La intensa competencia entre gobernantes, comerciantes y
colonizadores alimentó un apetito insaciable por nuevas técnicas. En la Europa
post-romana, por el contrario, los espacios para el desarrollo económico,
político, tecnológico y científico transformador que se habían abierto por la
desaparición del control centralizado y la disociación del poder político,
militar, ideológico y económico nunca volvieron a cerrarse gracias a la
incesante competencia geopolítica (sin la cual ni el poder ni la técnica de
hubiera desarrollado tanto). A medida que los estados se consolidaron, se
garantizó el pluralismo (frente a las civilizaciones gobernadas por un estado
hegemónico) intracontinental. Cuando se centralizaron, lo hicieron basándose en
los legados medievales de la negociación formalizada y la partición de poderes.
Los aspirantes a emperadores, desde Carlomagno, el Papado, hasta Carlos V o
incluso Napoleón, fracasaron en ese sentido. Eso no fue por falta de intentos
de volver a encaminar a Europa, por así decirlo, hacia una forma imperial
continental. La opción imperial, una vez diseñada por los antiguos romanos,
había sido destruida para hacer esto posible.
Los beneficios de la modernidad se difundieron por todo el
mundo, dolorosamente desigual pero inexorablemente.

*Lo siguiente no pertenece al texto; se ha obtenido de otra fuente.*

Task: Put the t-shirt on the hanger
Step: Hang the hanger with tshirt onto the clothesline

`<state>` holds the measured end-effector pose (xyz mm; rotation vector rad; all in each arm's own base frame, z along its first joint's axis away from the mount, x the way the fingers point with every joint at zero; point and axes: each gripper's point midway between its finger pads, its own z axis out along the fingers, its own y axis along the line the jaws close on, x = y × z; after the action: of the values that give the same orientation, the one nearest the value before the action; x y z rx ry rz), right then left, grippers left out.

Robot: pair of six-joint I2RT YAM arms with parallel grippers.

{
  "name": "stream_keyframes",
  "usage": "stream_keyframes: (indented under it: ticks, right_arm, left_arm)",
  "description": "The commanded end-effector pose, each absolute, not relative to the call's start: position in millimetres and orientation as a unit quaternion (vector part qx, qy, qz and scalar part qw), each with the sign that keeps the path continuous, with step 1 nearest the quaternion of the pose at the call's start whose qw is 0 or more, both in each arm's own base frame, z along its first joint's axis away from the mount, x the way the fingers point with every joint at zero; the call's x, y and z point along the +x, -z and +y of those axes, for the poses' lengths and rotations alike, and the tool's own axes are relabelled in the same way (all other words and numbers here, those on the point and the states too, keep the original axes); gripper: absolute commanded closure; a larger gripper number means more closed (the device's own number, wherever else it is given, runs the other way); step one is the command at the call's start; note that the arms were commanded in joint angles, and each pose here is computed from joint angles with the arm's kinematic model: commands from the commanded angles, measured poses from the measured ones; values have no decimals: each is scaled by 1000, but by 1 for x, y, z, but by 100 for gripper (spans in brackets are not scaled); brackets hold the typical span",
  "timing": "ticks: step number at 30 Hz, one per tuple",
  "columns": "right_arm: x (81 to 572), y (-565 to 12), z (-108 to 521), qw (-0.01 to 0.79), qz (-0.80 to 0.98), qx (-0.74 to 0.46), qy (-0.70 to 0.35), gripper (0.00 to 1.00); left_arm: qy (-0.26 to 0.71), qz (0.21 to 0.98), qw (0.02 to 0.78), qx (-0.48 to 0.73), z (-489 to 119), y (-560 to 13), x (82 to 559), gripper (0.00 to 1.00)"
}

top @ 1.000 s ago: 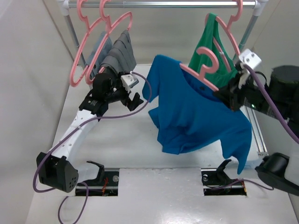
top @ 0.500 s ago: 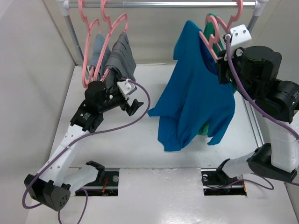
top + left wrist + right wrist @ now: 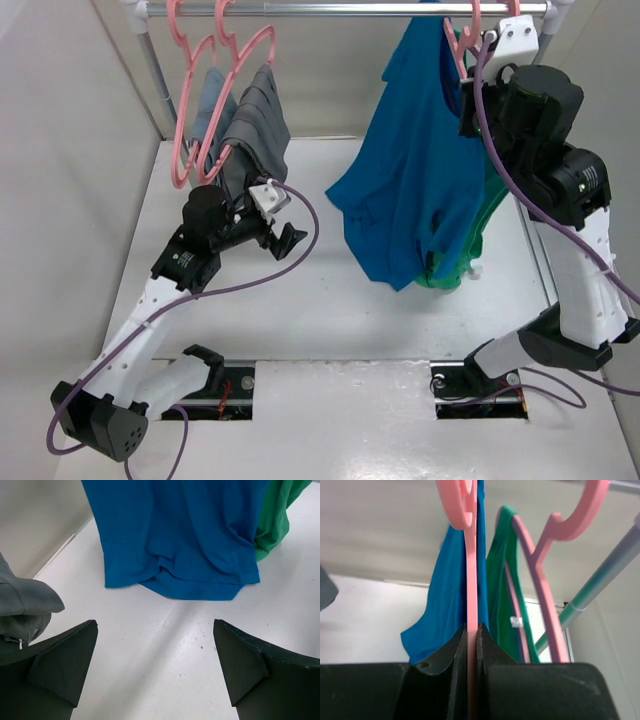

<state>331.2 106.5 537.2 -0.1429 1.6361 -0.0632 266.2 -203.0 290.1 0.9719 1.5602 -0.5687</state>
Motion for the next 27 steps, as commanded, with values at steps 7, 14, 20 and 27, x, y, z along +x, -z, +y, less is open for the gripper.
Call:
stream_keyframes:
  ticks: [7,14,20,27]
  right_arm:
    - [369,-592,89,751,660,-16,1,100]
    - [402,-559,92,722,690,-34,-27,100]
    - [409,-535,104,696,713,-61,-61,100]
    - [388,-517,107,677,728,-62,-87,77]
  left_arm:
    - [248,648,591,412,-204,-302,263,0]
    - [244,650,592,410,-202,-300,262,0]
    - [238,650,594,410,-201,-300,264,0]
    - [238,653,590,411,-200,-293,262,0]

Esta historia abarca una sombría perspectiva darwiniana del
progreso: que la desunión, la competencia y el conflicto fueron las principales
presiones de selección que dieron forma a la evolución de los Estados y llas
sociedades; que fue la guerra sin fin, el progreso técnico nació en el crisol
de la fragmentación competitiva continental entre potencias europeos.
Al mismo tiempo, los beneficios de la modernidad se
difundieron por todo el mundo inexorablemente. Desde finales del siglo XVIII,
la esperanza de vida mundial al nacer se ha más que duplicado y el producto
medio per cápita se ha multiplicado por 15. La pobreza y el analfabetismo están
en retroceso.
Nuestro conocimiento de la ciencia y el uso de la técnica ha
crecido casi sin medida. Nada de esto estaba destinado a suceder. Incluso la
rica diversidad de Europa continental no tenía porqué haber producido la opción
ganadora, sin embargo, no hay ninguna señal real de que hayan comenzado
desarrollos análogos en otras partes del mundo antes de que el colonialismo
europeo interrumpiera las tendencias locales.